Floating point and all that

Since physics is all about numbers we had better develop some understanding of how computers represent them, and the limitations of this representation. Hopefully this example is sufficiently motivating:

0.1  + 0.2 == 0.3

False

Ah…

1 Integers

Let’s begin with something simpler

1 + 1 == 2

True

which is a bit more reassuring. Integers can be represented in binary

3 == 0b11

True

or octal or hexadecimal (with a prefix 0o or 0h). You can get the binary string representing an integer using the bin function

bin(-2)

'-0b10'

Python allows for arbitrarily large integers, so there is no possibility of overflow or rounding error

2**100

1267650600228229401496703205376

The only limitation is the memory required to store it.

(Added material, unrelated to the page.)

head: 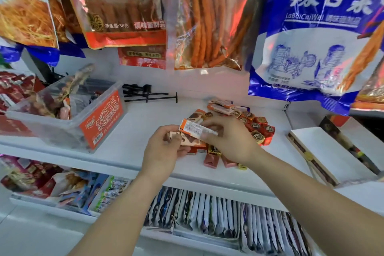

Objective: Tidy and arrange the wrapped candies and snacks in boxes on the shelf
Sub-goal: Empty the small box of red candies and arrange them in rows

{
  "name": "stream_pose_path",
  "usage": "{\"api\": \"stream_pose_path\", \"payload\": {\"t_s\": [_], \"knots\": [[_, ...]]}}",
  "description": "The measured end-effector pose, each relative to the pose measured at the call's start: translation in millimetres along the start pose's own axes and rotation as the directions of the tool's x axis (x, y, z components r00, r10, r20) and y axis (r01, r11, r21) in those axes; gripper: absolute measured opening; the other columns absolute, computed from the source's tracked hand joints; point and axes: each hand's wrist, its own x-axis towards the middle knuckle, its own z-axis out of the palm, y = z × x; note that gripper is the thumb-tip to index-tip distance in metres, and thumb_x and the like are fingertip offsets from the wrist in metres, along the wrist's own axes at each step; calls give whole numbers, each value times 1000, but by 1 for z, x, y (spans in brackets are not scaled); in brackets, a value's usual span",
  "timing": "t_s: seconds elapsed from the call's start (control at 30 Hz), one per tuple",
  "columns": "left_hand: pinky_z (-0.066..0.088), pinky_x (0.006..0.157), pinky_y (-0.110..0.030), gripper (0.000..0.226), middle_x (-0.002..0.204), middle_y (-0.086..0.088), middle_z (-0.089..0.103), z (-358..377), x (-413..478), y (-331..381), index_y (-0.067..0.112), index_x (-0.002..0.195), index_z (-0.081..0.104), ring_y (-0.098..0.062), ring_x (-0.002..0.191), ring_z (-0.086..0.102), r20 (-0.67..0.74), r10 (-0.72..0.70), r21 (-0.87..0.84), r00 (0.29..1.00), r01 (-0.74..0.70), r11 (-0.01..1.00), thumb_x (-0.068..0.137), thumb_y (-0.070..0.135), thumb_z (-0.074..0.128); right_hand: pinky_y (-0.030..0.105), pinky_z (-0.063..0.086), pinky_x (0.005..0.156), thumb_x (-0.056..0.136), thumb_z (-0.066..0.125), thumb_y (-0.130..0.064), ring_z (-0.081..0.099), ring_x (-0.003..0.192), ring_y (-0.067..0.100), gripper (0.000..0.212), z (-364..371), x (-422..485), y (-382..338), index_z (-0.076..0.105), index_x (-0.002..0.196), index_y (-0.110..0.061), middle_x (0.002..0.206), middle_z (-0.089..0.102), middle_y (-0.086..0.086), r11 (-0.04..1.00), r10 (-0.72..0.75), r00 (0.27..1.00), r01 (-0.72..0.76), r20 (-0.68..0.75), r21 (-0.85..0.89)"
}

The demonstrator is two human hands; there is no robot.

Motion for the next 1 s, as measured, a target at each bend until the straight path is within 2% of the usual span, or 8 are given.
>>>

Numpy integers are a different story

import numpy as np
np.int64(2**100)

OverflowError: Python int too large to convert to C long

Since NumPy is using C the types have to play nicely. The range of integers that can be represented with 32 bit numpy.int32s is \(\approx\pm 2^{31} \approx \pm 2.1 × 10^9\) (one bit is for the sign) and 64 bit numpy.int64s is \(\approx\pm 2^{63} \approx \pm 9.2 × 10^{18}\). Apart from the risk of overflow when working NumPy’s integers there are no other gotchas to worry about.

2 Floating point numbers

The reason why \(0.1 + 0.2 \neq 0.3\) in Python is that specifying a real number exactly would involve an infinite number of bits, so that any finite representation is necessarily approximate.

The representation computers use for the reals is called floating point arithmetic. It is essentially a form of scientific notation, in which a significand (it contains the significant figures) is multiplied by an exponent. The name floating point reflects the fact that the number of digits after the decimal point is not fixed (I’m using the base ten terms for convenience)

This representation requires the choice of a base, and Python’s floating point numbers use binary. Numbers with finite binary representations therefore behave nicely

0.125 + 0.25 == 0.375

True

For decimal numbers to be represented exactly we’d have to use base ten. This can be achieved with the decimal module. Our \(0.1+0.2\) example then works as expected

from decimal import *
Decimal('0.1') + Decimal('0.2')

Decimal('0.3')

Since there is nothing to single out the decimal representation in physics (as opposed to, say, finance) we won’t have any need for it.

A specification for floating point numbers must give

A base (or radix) \(b\)
A precision \(p\), the number of digits in the significand \(c\). Thus \(0\leq c \leq b^{p}-1\).
A range of exponents \(q\) specifed by \(\text{emin}\) and \(\text{emax}\) with \(\text{emin}\leq q+p-1 \leq \text{emax}\).

Including one bit \(s\) for the overall sign, a number then has the form \((-1)^s\times c \times b^q\). The smallest positive nonzero number that can be represented is therefore \(b^{1 + \text{emin} - p}\) (corresponding to the smallest value of the exponent) and the largest is \(b^{1 + \text{emax}} - 1\).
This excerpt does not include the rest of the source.